FIG. 1 depicts a window 200 displayed on a graphical user interface. An input box 205 and a search button 210 are displayed in the window 200. The window 200 may be displayed on a display 305 of a computer 300 (described further below). A user may enter text in the input box 205 and activate the search button 210, such as by pressing the search button 210 (if the display 305 is responsive to human touch), clicking the search button 210 (if the display 305 is coupled to an input mechanism such as a mouse), or otherwise activating the search button 210. Activating the search button 210 causes the documents 100 to be searched with the text entered by the user. For instance, the documents 100 may be searched for the word “computation.” In an embodiment, only the titles of the documents are searched. In another embodiment, the titles and the abstracts of the documents are searched. Other combinations are also possible.

The documents may be stored in a storage 350. For example, the storage 350 may contain documents 100 that comprise the text of conference papers to be presented at a conference. As another example, the storage 350 may contain documents 100 that comprise the abstract of conference papers to be presented at a conference.

As shown in FIG. 2, window 200 may be updated with document summaries 150 that match the search text entered by the user. In the embodiment depicted in FIG. 2, twenty document summaries 150 are displayed in response to the user's search. In an embodiment, each document summary 150d comprises the title of the document 100d and the author or authors of the document 100d. In an embodiment, the search results are ordered by the day and time the paper will be presented at the conference. In another embodiment, the search results are ordered by an initial relevance determination, based on known methods in the field. One of skill in the art will recognize there are also other ways to order the initial search results.
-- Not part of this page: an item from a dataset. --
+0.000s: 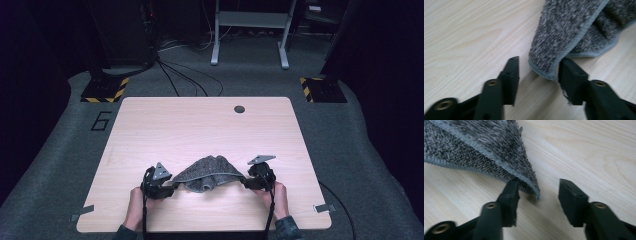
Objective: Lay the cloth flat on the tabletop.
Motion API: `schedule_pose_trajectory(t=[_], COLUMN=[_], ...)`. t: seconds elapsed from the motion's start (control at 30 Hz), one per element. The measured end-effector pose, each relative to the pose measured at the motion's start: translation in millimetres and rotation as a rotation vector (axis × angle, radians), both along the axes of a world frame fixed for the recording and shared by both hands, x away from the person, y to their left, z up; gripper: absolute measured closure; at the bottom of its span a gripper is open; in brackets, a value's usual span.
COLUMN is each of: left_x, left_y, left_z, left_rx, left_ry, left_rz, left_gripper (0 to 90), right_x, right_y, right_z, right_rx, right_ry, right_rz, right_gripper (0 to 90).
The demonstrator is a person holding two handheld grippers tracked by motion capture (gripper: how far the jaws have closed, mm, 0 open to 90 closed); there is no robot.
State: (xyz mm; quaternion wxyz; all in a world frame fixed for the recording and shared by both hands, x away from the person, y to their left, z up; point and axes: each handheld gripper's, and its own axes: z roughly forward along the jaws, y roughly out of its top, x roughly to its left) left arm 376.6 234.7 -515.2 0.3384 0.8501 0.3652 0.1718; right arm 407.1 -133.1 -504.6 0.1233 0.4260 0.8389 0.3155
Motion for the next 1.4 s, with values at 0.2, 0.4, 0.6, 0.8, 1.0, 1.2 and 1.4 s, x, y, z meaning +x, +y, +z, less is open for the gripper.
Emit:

The window 200 may display at least one relevance input object associated with each document summary. FIG. 3 depicts a display of a single document summary 151 on the window 200. As shown in FIG. 3, the document summary 151 displays the title 152 of the document 100d, the author or authors 153 of the document 100d, a first relevance input object 154 and a second relevance input object 155. If the document has a time relation, the window 200 may also display a time value 156, such as the date and time a conference paper will be presented at a conference. Although relevance input objects 154 and 155 are displayed as a check mark symbol and an X mark symbol in the embodiment depicted in FIG. 3, other symbols could be used, such as hearts, stars, an image of a thumb pointing up, or an image of a thumb pointing down.

Even though the document summaries 150 are returned to the user on the basis of search text provided by the user, the document summaries 150 displayed may be of varying relevance to the user, based on his or her field of study or other interest. Therefore, the user is provided with the opportunity to identify whether a particular document summary shown in the window 200 is relevant or not relevant, using the relevance input objects 154 and 155.

The user of the computer 300 may indicate whether document summary 151 is relevant by activating relevance input object 154, such as by clicking or pressing it. The user of the computer 300 also may indicate whether document summary 151 is not relevant to him or her by activating relevance input object 155. Activating the relevance input object 154 or 155 causes the computer 305 to receive a relevance value 157 for the document summary 151, which may be a “1” or a “0” or another appropriate value. For instance, if the relevance input object is a plurality of stars, the relevance value 157 may reflect the number of stars selected by the user.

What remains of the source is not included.